A Project For
We were about a month from our second son arriving when our 2.5 year old was growing quickly out of his crib. So, having to prepare a nursery in addition to a toddler room, we needed to consider cost in addition to design. It was also important to maintain some sort of "nursery" to his room; incorporating pieces that would keep the room still feeling like it was his (pieces like the black and white canvases that used to be above his crib). With a little creativity and a lot of build up to our toddler, we were able to come up with a successful and cost-efficient design we love!
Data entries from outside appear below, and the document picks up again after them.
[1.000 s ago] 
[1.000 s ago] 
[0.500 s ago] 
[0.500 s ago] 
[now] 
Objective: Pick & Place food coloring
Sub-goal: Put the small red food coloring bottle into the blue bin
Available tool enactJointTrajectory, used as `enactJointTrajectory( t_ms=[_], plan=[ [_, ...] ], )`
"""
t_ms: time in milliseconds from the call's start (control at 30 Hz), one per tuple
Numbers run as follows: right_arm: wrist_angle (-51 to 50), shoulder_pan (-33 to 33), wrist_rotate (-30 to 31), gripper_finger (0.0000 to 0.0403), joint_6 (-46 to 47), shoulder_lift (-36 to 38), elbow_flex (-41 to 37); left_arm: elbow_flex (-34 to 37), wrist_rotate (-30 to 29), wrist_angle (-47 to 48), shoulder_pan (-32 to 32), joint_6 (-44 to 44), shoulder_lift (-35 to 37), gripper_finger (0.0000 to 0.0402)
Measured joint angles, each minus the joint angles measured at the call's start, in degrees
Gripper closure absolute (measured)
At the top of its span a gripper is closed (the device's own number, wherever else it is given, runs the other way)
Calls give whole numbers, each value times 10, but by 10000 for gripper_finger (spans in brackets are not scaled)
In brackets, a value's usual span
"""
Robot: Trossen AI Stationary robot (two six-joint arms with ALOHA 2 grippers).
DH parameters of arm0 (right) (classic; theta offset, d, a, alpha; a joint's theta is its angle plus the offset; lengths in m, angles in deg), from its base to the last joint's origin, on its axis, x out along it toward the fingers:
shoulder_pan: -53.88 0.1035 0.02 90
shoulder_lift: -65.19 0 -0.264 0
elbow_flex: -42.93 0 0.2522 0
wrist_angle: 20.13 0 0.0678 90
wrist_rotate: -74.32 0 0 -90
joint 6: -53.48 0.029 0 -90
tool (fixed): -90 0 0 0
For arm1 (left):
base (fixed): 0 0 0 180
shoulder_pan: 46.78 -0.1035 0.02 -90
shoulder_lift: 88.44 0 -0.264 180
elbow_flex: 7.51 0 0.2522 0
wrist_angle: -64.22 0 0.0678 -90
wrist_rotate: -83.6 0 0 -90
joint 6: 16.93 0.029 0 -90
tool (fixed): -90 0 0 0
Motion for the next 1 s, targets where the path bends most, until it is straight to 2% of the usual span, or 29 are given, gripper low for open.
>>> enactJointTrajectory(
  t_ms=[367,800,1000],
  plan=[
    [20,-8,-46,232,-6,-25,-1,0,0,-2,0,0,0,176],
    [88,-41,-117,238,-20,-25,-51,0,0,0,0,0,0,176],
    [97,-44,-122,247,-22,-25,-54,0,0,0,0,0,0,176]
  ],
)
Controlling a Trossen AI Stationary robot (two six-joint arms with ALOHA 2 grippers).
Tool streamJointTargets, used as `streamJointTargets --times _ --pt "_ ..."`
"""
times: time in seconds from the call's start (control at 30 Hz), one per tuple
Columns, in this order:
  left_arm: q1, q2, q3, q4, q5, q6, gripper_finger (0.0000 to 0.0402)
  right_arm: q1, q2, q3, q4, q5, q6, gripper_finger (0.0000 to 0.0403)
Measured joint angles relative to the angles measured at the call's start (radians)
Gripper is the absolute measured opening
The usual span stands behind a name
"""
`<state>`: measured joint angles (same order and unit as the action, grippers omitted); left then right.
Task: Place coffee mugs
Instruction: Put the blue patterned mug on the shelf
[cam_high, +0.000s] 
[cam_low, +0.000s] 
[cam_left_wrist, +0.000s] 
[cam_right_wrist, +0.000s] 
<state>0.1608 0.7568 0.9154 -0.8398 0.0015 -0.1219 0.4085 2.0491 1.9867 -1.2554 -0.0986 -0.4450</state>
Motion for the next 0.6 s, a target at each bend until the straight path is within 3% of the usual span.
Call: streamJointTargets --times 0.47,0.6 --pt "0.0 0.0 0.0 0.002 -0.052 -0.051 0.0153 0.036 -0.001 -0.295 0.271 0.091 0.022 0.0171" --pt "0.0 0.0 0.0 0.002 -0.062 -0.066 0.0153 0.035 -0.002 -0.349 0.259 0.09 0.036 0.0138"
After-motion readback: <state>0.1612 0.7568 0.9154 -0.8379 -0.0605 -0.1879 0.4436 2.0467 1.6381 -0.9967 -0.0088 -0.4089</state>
Our inspiration came from searching blogs and recognizing likes and dislikes of our son; airplanes, cars and animals. We wanted to design a room that enticed him to sleep and rest.
A twist on modern meets traditional. I'm not afraid to mix old heirloom pieces with a modern-sleek style.
Not having to repaint the room and change the curtains, we were able to budget the money toward new bedding and artwork. The twin bed was a family heirloom that merely got a coat of Old English. I wanted to preserve a consistent color with the woods in the nursery so in order to keep the train table, we stayed with a honey toned wood. The winged-backed chair was mine from my room as a kid and the ticking stripe fabric went well for a boy's room. My son adores airplanes. So, grandpa donated his RC Warbird to the room which we hung from cup hooks and monofilament line from the ceiling. Resources:
- quilt, car pillow: Dwellstudio.com
- multi-colored accent pillow: jonathanadler.com
- "abc.." decal: etsy.com; TastySuite
- letterpress 8x10: etsy.com; KZukowski
- racecar photo: etsy.com; lemonadeprints
- white shelves above nightstand: ikea.com; Ekby
- white book shelves: ikea.com; Ribba
- shag rug: ikea.com; Flokati
I'm really loving the "ABC.." decal and the shag rug. Nash loves to roll around on the rug and read books; gives his room a very warm, cozy feel.
One of the things I had to keep reminding my Mom, who was very instrumental is helping us finish the room, was that things don't have to be symmetrical, they don't have to match perfectly, and to not avoid mixing patterns.